Additionally, other data trends in this study suggest that ADRC therapy may have a modest beneficial effect in stabilization of the heart scar tissue. To understand the meaning of this benefit, remember that ischemic heart disease might also be known as coronary artery disease (CAD), atherosclerotic heart disease, or coronary heart disease. Ischemic Heart Disease is the most common type of heart disease and cause of heart attacks. This disease is typically caused by plaque build up along the inner walls of the arteries of the heart, which leads to narrowing of the arteries and reduction of blood flow to the heart. After a heart attack, the region of the heart that was deprived of oxygen for a period time dies and the dead heart muscle tissue is replaced by scar tissue that contracts over time, but does not contract or conduct heartbeat impulses.

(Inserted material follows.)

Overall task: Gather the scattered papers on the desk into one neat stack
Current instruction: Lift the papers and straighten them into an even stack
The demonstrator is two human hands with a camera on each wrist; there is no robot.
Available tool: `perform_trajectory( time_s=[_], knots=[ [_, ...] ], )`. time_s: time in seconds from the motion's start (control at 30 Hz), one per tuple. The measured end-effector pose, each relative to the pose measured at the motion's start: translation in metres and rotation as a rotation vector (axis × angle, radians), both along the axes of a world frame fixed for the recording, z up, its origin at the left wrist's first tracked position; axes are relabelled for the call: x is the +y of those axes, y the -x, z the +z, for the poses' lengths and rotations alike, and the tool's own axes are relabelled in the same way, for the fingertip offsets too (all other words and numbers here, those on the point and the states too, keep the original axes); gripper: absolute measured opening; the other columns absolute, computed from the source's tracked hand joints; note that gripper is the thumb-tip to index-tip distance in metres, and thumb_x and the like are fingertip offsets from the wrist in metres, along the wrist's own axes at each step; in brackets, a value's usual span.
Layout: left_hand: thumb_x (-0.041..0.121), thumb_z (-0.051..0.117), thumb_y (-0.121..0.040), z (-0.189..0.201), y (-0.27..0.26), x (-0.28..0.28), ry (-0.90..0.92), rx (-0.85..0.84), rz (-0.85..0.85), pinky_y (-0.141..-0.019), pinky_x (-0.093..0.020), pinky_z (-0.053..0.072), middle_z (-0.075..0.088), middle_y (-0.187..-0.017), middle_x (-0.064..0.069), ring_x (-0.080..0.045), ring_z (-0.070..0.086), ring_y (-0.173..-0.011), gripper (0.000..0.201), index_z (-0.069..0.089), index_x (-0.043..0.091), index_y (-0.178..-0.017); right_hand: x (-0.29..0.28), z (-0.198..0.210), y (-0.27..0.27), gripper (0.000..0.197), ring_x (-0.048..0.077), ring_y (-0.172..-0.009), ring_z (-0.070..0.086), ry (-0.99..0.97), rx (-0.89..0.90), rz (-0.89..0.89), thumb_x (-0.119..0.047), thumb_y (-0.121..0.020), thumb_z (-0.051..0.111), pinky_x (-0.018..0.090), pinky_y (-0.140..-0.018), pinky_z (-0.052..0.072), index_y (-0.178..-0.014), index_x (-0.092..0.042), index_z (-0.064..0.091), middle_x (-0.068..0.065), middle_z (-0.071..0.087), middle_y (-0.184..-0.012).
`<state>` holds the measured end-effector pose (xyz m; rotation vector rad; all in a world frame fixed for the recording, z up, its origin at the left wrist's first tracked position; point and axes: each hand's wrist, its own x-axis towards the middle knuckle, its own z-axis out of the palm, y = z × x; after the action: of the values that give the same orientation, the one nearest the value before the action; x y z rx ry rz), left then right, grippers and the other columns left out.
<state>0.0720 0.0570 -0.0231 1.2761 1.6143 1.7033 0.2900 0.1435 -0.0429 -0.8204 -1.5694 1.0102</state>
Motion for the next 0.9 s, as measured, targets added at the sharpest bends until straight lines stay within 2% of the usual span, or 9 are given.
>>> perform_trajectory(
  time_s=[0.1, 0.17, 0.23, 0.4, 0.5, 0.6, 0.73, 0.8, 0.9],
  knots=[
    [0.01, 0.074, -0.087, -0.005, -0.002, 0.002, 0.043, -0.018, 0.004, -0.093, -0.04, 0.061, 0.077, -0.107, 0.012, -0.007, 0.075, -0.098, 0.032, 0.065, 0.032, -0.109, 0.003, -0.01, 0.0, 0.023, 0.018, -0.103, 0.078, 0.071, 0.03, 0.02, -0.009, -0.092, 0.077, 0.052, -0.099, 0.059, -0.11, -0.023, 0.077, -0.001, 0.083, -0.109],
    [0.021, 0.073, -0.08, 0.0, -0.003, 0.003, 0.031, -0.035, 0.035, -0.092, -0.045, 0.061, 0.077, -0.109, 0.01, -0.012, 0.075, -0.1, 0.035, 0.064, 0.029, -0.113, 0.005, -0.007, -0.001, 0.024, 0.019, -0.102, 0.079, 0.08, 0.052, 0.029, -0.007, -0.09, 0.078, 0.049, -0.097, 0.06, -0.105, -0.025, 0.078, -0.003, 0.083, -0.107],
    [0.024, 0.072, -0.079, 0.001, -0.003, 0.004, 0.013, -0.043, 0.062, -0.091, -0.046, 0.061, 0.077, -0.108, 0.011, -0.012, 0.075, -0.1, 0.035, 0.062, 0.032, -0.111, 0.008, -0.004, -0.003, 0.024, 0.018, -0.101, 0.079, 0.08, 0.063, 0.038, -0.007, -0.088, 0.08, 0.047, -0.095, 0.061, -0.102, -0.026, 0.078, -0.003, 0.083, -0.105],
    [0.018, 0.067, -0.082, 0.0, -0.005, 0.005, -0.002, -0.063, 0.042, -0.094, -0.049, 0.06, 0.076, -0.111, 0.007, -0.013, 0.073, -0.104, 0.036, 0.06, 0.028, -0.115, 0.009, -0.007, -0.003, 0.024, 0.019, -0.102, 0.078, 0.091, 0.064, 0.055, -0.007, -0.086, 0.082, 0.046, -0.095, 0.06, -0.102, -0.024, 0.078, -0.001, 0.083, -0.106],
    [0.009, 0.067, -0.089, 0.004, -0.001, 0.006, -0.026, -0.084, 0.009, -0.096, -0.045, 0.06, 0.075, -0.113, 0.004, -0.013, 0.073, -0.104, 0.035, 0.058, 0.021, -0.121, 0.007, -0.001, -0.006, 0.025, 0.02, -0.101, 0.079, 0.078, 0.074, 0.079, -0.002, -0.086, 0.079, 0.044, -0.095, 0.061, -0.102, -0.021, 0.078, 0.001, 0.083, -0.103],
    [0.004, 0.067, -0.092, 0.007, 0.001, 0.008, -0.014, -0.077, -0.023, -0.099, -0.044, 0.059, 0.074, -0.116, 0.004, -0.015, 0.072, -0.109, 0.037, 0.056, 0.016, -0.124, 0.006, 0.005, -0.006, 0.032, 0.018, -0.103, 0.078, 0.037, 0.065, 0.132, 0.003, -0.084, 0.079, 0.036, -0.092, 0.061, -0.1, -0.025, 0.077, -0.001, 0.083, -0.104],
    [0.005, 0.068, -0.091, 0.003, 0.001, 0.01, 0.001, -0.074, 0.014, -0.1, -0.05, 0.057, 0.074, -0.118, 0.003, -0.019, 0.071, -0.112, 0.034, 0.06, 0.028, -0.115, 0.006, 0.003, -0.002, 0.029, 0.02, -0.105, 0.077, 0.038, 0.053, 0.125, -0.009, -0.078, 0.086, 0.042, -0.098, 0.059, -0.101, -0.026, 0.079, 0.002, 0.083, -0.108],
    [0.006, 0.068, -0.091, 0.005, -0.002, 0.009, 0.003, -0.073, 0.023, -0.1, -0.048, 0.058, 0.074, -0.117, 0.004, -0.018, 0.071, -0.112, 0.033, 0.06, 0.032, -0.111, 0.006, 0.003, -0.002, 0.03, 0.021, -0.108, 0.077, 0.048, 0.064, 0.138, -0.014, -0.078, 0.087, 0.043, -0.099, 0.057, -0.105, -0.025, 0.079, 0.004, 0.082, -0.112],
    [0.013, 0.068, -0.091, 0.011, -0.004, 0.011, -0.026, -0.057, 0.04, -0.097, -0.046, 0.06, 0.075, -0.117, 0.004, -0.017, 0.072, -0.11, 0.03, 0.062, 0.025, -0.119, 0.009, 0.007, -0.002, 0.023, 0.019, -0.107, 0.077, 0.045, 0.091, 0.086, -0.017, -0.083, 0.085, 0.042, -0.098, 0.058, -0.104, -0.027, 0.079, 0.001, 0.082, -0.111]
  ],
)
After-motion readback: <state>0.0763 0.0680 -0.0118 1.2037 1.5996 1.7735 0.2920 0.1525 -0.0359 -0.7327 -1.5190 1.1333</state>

In this study, the scar mass of the left ventricle remained consistent in ADRC-treated patients at six months compared to an increase in control patients. This suggests that ADRCs may prevent scar tissue from increasing. Other endpoints such as ventricular volumes and ejection fraction showed inconsistent findings.

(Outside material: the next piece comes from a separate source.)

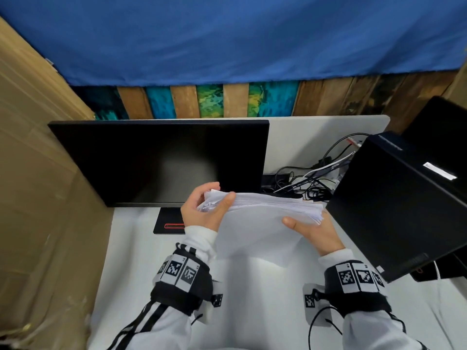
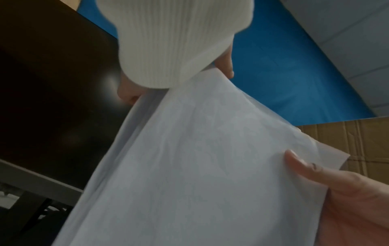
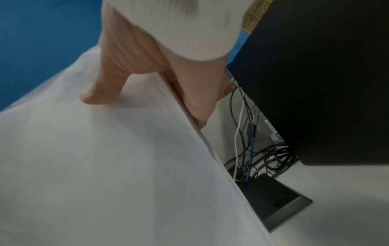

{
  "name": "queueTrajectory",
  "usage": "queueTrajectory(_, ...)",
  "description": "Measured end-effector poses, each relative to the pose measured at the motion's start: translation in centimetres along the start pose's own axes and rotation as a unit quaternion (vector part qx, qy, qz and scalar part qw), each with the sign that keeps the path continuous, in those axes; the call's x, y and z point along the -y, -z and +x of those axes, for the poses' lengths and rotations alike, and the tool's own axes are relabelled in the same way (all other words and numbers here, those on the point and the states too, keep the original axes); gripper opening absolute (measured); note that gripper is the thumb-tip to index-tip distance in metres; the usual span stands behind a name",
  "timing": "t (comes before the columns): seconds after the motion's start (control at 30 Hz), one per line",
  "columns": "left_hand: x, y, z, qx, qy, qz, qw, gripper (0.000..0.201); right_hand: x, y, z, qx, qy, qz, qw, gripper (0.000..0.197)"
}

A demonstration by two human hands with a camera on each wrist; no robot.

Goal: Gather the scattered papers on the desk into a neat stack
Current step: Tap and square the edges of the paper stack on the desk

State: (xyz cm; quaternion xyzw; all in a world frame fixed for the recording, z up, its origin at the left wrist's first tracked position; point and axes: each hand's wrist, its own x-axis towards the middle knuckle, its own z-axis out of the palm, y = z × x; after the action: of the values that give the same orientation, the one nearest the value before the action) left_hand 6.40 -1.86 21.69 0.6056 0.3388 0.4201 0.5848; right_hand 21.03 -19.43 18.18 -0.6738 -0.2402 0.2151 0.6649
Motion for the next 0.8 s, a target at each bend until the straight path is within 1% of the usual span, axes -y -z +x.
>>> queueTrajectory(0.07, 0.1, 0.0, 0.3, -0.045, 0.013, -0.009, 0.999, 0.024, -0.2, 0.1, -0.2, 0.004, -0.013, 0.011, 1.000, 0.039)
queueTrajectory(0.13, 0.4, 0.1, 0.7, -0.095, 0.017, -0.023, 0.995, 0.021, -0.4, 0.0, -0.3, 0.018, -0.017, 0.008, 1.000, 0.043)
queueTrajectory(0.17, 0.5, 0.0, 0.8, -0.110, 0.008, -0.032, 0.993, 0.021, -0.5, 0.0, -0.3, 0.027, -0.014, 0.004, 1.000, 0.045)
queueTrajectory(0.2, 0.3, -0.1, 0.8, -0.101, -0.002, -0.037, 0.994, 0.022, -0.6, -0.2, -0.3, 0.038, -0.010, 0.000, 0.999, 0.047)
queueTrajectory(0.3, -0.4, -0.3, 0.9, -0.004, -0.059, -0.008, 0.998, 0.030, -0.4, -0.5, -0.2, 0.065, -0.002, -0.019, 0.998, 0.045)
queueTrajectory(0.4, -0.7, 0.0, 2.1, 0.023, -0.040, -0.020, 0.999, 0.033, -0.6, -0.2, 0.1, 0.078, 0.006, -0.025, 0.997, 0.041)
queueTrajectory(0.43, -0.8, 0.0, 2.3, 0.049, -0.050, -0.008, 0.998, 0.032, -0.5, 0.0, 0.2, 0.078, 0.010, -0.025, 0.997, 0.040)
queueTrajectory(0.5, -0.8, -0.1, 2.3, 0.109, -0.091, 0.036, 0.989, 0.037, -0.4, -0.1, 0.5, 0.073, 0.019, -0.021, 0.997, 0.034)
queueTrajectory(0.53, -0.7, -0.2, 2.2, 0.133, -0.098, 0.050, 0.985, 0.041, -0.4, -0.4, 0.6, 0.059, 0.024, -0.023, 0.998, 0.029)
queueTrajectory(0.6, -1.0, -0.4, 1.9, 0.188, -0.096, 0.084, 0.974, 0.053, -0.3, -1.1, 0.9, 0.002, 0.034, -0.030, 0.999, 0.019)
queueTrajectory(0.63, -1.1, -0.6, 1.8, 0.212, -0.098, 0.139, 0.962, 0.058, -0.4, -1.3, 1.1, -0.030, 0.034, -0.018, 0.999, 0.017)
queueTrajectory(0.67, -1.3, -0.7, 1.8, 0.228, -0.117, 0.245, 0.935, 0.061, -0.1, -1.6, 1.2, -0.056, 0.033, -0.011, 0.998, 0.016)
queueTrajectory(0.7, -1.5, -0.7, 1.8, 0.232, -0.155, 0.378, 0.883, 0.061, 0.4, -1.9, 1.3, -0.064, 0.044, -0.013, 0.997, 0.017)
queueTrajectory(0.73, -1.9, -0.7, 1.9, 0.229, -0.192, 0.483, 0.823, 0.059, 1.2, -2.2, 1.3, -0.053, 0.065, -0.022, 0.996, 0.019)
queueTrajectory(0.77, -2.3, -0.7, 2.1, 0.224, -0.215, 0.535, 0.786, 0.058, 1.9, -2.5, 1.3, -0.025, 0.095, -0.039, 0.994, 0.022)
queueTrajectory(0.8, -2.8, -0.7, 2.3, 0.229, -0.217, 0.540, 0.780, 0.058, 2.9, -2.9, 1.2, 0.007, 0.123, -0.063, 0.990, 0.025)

In the PRECISE trial, all patients were treated with standard-of-care and subsequently underwent a liposuction procedure. Each patient’s adipose tissue was processed using Cytori’s proprietary Celution® System to prepare the cell therapy. Cells (n=21) or placebo (n=6) were injected into areas of the heart muscle that were severely damaged but still viable and reversible using the NOGA XP System.

Cytori is currently enrolling patients in the U.S. ATHENA and ATHENA II trials, both 45 patient prospective, randomized, double-blind, placebo-controlled trials investigating a lower and a higher dose, respectively, of Cytori Cell Therapy in a similar patient population as PRECISE.

The PRECISE study is a small study, but the fact that it was double-blinded and placebo controlled makes it an important study. The experimental group showed a clear stabilization of maximum oxygen consumption as opposed to the control group, whose exercise tolerance decreased during the course of the trial. This is potentially significant.  The ADRCs could be preventing the heart from enlarging as a result of working harder.

Questions, however, remain.  For example, is this a short-term effect or does it maintain its effect over the long-term period? To answer that, patient follow-up is necessary. Second, the other physiological parameters showed confusing outcomes (ejection fraction, end-diastolic volume, and so on).  If the ADRCs are truly helping the heart function better, then why don’t the physiological parameters used to measure heart function show some semblance of improvement?  The stabilization of the maximum oxygen consumption stabilization might not mean much in retrospect if it is short-term.

A larger trial like the ATHENA study will be more powerful. Hopefully these PRECISE patients will be followed and examined several years after the treatment to determine the duration of the ADR-provided benefits.